What the task requires
The listing below holds a line with "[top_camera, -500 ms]" and a line with "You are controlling". Reproduce those two lines exactly, plus everything between them.

START Exercise data

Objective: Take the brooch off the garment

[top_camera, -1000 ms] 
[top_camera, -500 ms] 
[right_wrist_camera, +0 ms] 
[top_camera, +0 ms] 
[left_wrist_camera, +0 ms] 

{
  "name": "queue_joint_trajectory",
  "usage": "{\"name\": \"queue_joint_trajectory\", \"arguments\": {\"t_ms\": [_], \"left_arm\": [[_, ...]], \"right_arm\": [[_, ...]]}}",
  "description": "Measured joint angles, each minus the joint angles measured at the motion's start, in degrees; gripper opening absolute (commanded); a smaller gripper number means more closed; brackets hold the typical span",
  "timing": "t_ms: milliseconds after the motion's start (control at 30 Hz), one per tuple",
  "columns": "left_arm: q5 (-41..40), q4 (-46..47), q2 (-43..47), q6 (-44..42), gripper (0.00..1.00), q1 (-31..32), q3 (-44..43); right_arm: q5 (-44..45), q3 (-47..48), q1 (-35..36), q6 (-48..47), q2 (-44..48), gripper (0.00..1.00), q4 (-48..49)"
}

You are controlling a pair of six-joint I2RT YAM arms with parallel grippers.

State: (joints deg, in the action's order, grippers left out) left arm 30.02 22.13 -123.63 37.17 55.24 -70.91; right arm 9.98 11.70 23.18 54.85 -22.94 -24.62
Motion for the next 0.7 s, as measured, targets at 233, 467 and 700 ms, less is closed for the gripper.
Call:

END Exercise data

Answer box
[top_camera, -500 ms] 
[right_wrist_camera, +0 ms] 
[top_camera, +0 ms] 
[left_wrist_camera, +0 ms] 

{
  "name": "queue_joint_trajectory",
  "usage": "{\"name\": \"queue_joint_trajectory\", \"arguments\": {\"t_ms\": [_], \"left_arm\": [[_, ...]], \"right_arm\": [[_, ...]]}}",
  "description": "Measured joint angles, each minus the joint angles measured at the motion's start, in degrees; gripper opening absolute (commanded); a smaller gripper number means more closed; brackets hold the typical span",
  "timing": "t_ms: milliseconds after the motion's start (control at 30 Hz), one per tuple",
  "columns": "left_arm: q5 (-41..40), q4 (-46..47), q2 (-43..47), q6 (-44..42), gripper (0.00..1.00), q1 (-31..32), q3 (-44..43); right_arm: q5 (-44..45), q3 (-47..48), q1 (-35..36), q6 (-48..47), q2 (-44..48), gripper (0.00..1.00), q4 (-48..49)"
}

You are controlling a pair of six-joint I2RT YAM arms with parallel grippers.

No further output is expected.